A Resolução Normativa nº 433, de 27 de junho de 2018, da Agência Nacional de Saúde (ANS), que estabelece um novo marco normativo para determinar e expandir os limites de coparticipação em planos de saúde, é alvo de debates e críticas tanto do ponto de vista jurídico quanto dos pontos de vista social e econômico.

O artigo 2º da resolução define a coparticipação como valor devido à operadora de plano de saúde em razão do procedimento realizado pelo usuário. Também a define a franquia como o valor estabelecido no contrato de plano privado de assistência à saúde até o qual a operadora de plano privado de assistência à saúde não tem responsabilidade de cobertura, quer nos casos de reembolso ou nos casos de pagamento à rede credenciada, referenciada ou cooperada.

A resolução amplia o patamar usual em dos limites de coparticipação dos usuários, vindo a estabelecer limite anual máximo devido por beneficiário a contar da vigência do contrato, em valor que corresponde a 12 (doze) contraprestações pecuniárias base.

A ampliação dos limites de coparticipação não implica apenas afetação de relações privadas, mas impacto orçamentário no sistema público de saúde

Embora a resolução esteja sendo posta em amplo debate, um ponto permanece alheio e mesmo sob sombras. A resolução implica efeitos diretos nos recursos destinados ao Sistema Único de Saúde (SUS), havendo concretas possibilidades de comprometimento de recursos de ressarcimento devidos ao Sistema pelas operadoras de planos de saúde.

As operadoras de planos de saúde enveredaram durante anos batalha judicial para questionar a constitucionalidade e legalidade do artigo 32 da Lei nº 9.656, de 1998.
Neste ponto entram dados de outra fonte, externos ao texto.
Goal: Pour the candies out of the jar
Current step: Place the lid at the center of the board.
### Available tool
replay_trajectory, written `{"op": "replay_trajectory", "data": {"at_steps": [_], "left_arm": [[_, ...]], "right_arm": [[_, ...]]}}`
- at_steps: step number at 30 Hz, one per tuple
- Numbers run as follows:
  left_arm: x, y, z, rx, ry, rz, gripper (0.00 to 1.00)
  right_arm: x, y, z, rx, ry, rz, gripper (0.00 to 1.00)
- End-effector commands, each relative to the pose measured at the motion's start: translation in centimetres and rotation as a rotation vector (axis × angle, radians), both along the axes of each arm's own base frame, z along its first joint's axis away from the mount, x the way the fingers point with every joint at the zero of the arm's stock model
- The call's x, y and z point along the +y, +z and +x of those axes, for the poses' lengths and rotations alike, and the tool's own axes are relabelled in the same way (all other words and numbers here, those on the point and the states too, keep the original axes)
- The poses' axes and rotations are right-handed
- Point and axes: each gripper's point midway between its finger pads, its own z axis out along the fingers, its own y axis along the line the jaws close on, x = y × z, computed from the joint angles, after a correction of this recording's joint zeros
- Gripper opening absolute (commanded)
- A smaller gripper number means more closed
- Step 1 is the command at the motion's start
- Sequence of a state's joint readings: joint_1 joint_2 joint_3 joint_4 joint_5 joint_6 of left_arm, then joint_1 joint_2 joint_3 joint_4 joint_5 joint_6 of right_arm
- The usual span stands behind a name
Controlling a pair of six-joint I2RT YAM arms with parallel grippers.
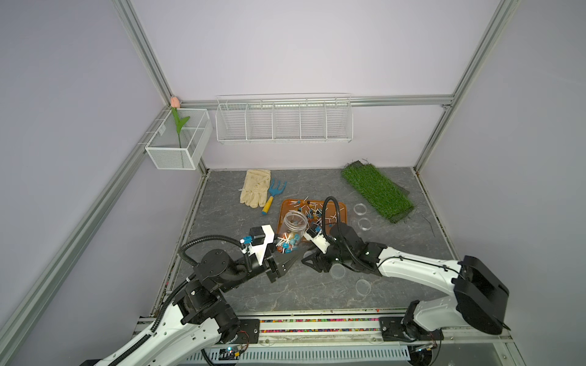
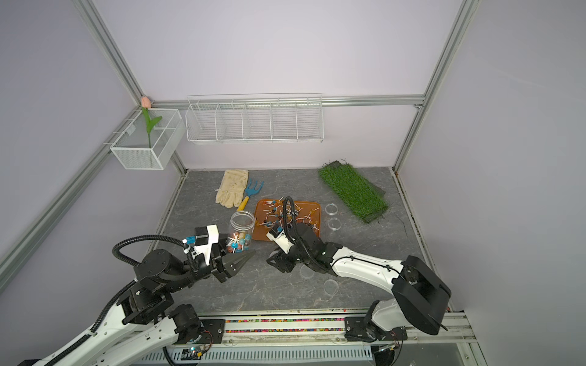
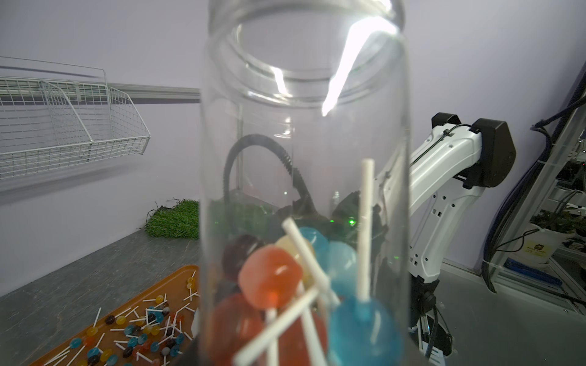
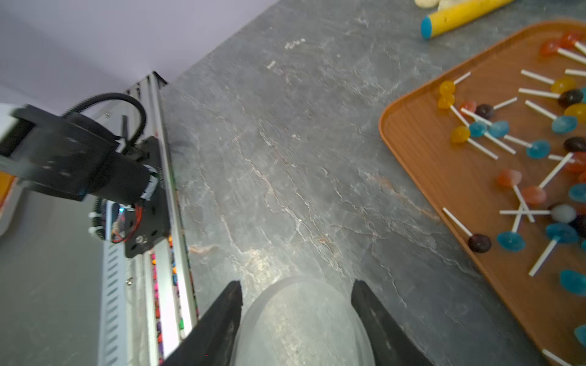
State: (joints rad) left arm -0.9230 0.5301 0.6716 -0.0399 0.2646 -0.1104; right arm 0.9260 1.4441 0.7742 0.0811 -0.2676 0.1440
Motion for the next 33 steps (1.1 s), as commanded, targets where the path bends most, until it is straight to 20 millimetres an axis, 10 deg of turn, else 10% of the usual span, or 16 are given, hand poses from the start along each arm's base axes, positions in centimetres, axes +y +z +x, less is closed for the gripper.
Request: {"op": "replay_trajectory", "data": {"at_steps": [1,11,20,28,33], "left_arm": [[0.6,2.3,-0.3,-0.049,0.012,-0.041,0.45],[-0.3,2.0,0.0,-0.035,-0.012,-0.032,0.45],[-0.7,1.3,0.4,-0.03,-0.007,-0.018,0.45],[-0.7,0.7,0.9,-0.007,0.019,-0.01,0.45],[-0.6,0.2,1.9,0.035,0.066,0.006,0.45]], "right_arm": [[0.8,-1.6,1.0,-0.028,-0.057,0.006,0.56],[1.5,-8.4,1.1,0.034,-0.085,-0.108,0.58],[0.7,-10.5,1.4,0.051,-0.135,-0.143,0.68],[0.8,-7.3,1.8,0.01,-0.147,-0.113,0.78],[0.4,-0.8,2.2,-0.063,-0.163,-0.033,0.82]]}}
O dispositivo determina que os planos de saúde devem ressarcir os serviços de atendimento à saúde previstos nos respectivos contratos, prestados a seus consumidores e respectivos dependentes, em instituições públicas ou privadas, conveniadas ou contratadas, integrantes do SUS. Assim, se um usuário de plano de saúde é atendido pelo SUS, os valores despendidos são ressarcidos ao Sistema pela operadora de plano de saúde, por meio de cobrança da própria Agência Nacional de Saúde e, quando judicializada, por meio da atuação da Advocacia-Geral da União.

A previsão normativa de ressarcimento ao SUS foi reconhecida e firmada como constitucional e legal pelo Supremo Tribunal Federal (STF) em sede de repercussão geral, tema 345. Assentou o STF que “é constitucional o ressarcimento previsto no art. 32 da Lei 9.656/98, o qual é aplicável aos procedimentos médicos, hospitalares ou ambulatoriais custeados pelo SUS e posteriores a 4/6/1998, assegurados o contraditório e a ampla defesa, no âmbito administrativo, em todos os marcos jurídicos”.

O problema que se levanta é justamente o comprometimento do ressarcimento ao SUS em razão da expansão dos limites da coparticipação. Isto porque o valor correspondente à coparticipação, a cargo do usuário, não é computado para fins de ressarcimento. O impacto sobre o SUS pode ocorrer de duas formas. A primeira, intuitiva economicamente, é transferir para o SUS procedimentos que antes seriam realizados por conta dos planos de saúde. Afinal, o usuário, sabedor da maior carga participativa no custo, tenderá a recorrer ao sistema público para procedimentos com maior cobrança ou para o qual tenha que arcar com valores participativos para os quais não esteja disposto ou simplesmente não tenha condições econômicas.

A segunda forma de impacto e aqui posta em foco é justamente o decréscimo do ressarcimento, comprometendo valores destinados ao SUS. Ao elevar os valores de coparticipação, há automática redução do valor devido de ressarcimento ao SUS. As operadoras deixam de cumprir a obrigação legal de ressarcimento justamente porque não têm obrigação de cobertura sobre os valores a cargo dos usuários, conforme sustentam judicialmente, impactando no Sistema, que passa a arcar completamente com o atendimento.

Não se entra aqui no mérito do ressarcimento em si. A questão está solidificada no Supremo Tribunal Federal. O ponto de definição é justamente que elevação da coparticipação consiste em via transversa que compromete a teleologia normativa do artigo 32 da Lei n. 9.656/98, além de sobrecarregar o sistema público de saúde. Os efeitos econômicos serão contundentes. A estimativa de planos de saúde em que há coparticipação indica quantitativo superior a 25 milhões de beneficiários.

A ampliação dos limites de coparticipação não implica assim apenas afetação de relações privadas, implica também impacto orçamentário e de gestão nos recursos o sistema público de saúde. A combalida destinação de recursos orçamentários para atendimento e satisfação do direito subjetivo público de políticas públicas de saúde é afetado diretamente, com drenagem que não foi posta em estudo quando aos impactos econômicos e financeiros que serão provocados.